The new documentary on the making and lasting influence of Paul Simon's classic album, Graceland, will debut at the Sundance Film Festival on January 22.

Directed by Joe Berlinger (Brother's Keeper, Metallica: Some Kind of Monster, the West Memphis Three/Paradise Lost trilogy), Under African Skies is the story of the making of Graceland, and the controversy created when Simon went to South Africa to record with local artists. The movie travels with Paul Simon back to South Africa 25 years after his first visit. Simon revisits the making of the record, surveying from the vantage of history the turbulence and controversy surrounding the album's genesis. His artistic decision to collaborate with African musicians created a new world musical fusion, combining American and African musical idioms while igniting an intense political crossfire, with Paul Simon accused of breaking the UN cultural boycott of South Africa designed to end the Apartheid regime.

Simon provides a fresh and revelatory perspective on the album while gathering the record's original musicians for a transcendental Graceland concert reunion. Under African Skies features interviews with key anti-apartheid activists of the time and such musical legends as Quincy Jones, Harry Belafonte, Paul McCartney, David Byrne and Peter Gabriel.

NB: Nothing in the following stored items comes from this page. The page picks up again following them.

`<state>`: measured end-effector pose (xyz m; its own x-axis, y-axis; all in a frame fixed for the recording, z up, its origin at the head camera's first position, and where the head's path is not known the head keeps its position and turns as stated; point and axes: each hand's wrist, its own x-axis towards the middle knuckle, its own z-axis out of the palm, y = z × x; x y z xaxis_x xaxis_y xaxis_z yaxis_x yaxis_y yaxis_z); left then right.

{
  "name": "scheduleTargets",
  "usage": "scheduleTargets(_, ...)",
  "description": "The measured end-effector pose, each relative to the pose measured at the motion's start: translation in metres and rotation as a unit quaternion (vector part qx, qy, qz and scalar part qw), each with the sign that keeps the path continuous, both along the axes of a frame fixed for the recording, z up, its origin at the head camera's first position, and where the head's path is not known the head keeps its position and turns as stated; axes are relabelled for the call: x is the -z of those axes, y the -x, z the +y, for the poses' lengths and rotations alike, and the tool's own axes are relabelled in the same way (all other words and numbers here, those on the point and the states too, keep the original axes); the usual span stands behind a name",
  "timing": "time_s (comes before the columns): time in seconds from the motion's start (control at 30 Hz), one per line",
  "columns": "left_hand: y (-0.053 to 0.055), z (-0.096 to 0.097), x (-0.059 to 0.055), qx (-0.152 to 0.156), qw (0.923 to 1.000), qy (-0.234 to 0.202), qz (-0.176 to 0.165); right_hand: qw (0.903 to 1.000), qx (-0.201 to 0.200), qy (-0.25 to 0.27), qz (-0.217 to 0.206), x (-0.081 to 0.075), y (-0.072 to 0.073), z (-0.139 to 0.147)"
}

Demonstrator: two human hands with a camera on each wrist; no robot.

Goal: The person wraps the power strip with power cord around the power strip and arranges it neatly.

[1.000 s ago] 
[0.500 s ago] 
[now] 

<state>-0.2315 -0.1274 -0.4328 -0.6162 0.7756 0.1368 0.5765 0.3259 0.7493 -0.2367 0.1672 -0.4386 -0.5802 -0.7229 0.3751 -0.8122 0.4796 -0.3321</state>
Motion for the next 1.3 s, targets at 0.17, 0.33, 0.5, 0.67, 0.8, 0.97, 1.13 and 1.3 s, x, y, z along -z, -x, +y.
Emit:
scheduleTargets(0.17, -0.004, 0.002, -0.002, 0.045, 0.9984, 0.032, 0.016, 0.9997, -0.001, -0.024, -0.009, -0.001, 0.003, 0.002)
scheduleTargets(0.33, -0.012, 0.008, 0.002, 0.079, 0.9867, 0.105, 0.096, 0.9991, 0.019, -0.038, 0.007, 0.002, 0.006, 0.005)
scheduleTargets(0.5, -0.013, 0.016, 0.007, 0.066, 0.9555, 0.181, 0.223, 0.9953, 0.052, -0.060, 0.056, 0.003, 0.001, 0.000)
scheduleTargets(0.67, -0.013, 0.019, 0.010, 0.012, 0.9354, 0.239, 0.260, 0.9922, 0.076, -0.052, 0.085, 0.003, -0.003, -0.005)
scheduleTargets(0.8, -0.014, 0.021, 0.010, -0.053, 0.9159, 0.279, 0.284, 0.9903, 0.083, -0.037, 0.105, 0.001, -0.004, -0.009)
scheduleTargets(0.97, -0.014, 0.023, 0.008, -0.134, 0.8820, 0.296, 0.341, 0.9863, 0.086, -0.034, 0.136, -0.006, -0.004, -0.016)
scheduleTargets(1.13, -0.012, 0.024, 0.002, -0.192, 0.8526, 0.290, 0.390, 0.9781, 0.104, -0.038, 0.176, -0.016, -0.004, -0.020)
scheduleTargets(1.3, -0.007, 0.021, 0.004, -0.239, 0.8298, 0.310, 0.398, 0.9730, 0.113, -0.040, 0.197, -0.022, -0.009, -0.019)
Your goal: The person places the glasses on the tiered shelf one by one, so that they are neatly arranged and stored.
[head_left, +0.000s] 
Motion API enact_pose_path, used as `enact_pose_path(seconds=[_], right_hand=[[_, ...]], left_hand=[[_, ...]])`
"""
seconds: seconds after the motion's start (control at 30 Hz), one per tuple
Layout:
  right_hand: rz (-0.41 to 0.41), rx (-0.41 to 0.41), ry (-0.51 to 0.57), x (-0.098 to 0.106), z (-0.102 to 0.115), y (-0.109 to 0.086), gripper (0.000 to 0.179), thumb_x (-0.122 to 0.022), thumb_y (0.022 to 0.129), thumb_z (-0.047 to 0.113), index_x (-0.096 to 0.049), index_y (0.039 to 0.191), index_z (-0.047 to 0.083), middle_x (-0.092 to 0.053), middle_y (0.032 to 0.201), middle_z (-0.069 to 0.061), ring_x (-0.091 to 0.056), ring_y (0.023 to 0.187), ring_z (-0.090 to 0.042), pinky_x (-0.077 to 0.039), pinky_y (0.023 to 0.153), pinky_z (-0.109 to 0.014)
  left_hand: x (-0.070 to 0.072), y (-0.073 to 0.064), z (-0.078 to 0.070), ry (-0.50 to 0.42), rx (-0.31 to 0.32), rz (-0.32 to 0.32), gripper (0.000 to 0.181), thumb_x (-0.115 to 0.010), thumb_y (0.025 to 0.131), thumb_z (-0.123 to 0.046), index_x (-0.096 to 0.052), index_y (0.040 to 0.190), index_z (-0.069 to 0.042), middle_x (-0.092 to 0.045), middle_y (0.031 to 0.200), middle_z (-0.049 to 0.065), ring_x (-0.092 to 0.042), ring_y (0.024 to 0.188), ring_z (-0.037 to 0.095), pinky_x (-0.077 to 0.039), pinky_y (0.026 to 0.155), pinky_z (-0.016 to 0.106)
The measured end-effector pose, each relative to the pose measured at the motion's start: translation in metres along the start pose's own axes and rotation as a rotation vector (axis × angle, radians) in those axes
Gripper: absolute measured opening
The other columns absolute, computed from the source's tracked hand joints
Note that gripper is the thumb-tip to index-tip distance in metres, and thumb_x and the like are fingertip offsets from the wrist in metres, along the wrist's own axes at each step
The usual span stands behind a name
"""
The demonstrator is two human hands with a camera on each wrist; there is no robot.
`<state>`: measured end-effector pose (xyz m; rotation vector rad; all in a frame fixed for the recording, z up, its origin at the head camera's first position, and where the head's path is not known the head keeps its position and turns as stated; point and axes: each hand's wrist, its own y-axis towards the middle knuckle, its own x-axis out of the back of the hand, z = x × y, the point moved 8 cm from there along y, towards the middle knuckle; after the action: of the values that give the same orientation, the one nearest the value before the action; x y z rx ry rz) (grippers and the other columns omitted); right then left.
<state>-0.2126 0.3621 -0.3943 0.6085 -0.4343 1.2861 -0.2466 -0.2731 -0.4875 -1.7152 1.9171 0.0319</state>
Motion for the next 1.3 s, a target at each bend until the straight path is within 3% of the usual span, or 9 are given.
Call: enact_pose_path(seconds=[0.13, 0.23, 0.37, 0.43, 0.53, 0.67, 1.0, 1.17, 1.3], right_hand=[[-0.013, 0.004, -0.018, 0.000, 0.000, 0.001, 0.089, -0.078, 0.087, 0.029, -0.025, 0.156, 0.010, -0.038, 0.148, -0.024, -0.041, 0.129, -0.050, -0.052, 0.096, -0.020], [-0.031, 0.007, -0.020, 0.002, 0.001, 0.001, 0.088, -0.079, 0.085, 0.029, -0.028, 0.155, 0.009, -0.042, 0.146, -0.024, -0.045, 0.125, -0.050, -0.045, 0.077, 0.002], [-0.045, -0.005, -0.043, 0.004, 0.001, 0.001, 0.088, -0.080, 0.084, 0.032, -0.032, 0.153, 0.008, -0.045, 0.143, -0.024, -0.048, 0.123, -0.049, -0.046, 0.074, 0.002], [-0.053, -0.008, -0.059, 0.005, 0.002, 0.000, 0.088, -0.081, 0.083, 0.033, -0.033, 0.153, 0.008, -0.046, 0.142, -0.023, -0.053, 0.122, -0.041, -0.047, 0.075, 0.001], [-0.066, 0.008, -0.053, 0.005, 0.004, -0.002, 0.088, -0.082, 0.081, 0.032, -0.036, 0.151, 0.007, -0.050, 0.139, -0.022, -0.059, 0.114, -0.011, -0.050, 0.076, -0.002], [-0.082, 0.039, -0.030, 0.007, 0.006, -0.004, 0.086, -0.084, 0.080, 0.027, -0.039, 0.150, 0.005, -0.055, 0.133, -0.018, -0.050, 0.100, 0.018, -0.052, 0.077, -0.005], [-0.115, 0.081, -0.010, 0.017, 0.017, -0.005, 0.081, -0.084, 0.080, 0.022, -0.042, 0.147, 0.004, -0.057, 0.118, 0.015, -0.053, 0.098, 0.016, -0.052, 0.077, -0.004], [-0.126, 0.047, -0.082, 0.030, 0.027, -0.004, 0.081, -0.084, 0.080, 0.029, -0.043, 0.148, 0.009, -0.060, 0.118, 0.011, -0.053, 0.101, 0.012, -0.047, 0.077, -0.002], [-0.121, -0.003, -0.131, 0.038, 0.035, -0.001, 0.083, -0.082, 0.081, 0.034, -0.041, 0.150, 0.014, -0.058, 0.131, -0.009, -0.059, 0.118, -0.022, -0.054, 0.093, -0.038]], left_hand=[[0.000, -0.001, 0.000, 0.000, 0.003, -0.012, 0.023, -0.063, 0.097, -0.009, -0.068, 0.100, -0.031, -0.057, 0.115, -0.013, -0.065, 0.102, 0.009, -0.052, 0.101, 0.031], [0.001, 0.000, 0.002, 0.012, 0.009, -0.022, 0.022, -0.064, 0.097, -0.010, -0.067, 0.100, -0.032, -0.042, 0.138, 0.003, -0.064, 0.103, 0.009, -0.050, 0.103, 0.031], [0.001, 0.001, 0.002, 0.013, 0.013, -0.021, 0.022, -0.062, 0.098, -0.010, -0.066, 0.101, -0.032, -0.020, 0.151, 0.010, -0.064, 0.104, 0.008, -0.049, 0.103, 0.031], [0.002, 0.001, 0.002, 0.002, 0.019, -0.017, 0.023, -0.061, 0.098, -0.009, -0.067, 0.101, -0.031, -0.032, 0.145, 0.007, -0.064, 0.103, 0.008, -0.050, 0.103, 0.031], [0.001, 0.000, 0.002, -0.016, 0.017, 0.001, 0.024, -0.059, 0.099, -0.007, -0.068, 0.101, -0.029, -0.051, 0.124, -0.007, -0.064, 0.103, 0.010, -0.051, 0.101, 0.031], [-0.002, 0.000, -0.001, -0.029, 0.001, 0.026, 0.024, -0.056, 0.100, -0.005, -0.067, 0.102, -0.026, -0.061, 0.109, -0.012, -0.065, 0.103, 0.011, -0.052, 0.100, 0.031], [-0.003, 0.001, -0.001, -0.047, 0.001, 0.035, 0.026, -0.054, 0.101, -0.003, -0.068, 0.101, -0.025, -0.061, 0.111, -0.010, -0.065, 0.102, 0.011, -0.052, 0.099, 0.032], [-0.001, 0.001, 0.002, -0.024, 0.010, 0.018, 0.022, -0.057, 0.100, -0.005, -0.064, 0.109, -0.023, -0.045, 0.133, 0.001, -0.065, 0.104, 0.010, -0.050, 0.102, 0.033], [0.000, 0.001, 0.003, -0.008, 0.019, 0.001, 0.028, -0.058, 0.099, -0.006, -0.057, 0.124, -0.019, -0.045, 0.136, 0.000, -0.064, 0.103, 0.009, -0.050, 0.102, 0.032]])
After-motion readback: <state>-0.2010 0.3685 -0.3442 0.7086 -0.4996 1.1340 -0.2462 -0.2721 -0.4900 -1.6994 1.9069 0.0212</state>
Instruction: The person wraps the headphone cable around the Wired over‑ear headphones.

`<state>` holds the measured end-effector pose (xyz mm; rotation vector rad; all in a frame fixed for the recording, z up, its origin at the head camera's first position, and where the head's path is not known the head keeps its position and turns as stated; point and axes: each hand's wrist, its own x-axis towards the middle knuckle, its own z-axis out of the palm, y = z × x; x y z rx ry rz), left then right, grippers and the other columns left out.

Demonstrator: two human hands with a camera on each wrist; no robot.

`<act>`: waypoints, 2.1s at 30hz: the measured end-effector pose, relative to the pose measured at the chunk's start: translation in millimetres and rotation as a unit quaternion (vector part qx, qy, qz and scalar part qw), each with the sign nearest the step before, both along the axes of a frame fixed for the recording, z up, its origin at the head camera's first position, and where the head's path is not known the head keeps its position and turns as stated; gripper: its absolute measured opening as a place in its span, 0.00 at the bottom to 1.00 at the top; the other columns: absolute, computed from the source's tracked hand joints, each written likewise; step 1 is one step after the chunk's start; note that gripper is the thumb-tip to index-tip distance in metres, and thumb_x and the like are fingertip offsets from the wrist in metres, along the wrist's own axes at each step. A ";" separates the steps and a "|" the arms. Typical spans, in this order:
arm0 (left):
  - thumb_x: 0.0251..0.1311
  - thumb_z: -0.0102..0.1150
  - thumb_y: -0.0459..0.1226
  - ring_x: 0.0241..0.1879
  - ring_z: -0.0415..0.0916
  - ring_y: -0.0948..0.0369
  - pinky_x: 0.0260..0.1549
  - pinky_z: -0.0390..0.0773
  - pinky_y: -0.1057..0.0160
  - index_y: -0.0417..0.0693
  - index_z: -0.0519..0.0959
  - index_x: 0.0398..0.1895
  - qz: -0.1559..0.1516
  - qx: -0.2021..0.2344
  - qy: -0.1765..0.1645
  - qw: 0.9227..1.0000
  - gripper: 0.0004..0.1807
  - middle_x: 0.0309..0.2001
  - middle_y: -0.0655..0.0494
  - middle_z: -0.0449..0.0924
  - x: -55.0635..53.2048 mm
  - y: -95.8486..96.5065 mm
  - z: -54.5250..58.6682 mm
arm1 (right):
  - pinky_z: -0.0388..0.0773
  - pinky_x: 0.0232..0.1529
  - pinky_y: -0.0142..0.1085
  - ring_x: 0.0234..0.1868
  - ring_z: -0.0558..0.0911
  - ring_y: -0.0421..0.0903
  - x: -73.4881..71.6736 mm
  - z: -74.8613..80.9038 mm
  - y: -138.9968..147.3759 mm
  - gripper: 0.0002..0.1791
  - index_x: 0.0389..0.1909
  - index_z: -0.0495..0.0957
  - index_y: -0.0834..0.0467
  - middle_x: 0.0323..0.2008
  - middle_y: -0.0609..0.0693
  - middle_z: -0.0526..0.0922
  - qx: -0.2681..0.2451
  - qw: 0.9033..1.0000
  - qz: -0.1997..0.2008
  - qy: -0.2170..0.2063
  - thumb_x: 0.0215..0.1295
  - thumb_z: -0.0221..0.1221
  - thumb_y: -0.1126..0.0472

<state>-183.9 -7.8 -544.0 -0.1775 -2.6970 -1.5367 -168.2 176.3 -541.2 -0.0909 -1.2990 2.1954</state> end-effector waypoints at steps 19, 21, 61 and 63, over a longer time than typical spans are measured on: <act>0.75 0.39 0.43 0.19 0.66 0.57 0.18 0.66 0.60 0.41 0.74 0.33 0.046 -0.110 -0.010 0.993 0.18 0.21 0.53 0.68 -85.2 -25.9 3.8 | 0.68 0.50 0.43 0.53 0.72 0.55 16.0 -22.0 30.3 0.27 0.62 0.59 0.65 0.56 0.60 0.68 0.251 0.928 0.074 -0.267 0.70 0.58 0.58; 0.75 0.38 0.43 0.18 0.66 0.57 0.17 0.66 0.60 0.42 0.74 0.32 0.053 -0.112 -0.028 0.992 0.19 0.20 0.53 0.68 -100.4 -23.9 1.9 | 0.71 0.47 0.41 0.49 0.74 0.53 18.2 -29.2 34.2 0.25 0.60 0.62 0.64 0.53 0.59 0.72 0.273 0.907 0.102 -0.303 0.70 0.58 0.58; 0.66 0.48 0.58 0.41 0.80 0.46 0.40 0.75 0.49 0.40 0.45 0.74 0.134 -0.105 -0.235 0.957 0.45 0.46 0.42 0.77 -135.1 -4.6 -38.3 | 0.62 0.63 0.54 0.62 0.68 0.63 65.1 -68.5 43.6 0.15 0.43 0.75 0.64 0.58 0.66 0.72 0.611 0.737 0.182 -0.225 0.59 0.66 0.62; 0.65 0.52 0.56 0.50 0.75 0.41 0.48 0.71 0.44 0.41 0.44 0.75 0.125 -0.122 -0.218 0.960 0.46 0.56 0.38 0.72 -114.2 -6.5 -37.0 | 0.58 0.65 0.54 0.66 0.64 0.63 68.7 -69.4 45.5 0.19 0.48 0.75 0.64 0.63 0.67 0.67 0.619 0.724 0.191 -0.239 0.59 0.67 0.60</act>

Following its Sundance premiere, the movie, one of the year's most eagerly anticipated documentaries, is slated for international film festival screenings and a limited theatrical run as well as airings on A&E.

Then, coming this spring, Legacy Recordings will release a Graceland 25th anniversary commemorative edition deluxe collector's box set as well as a special two-disc set, each featuring the original album with bonus tracks and the director's cut of Under African Skies.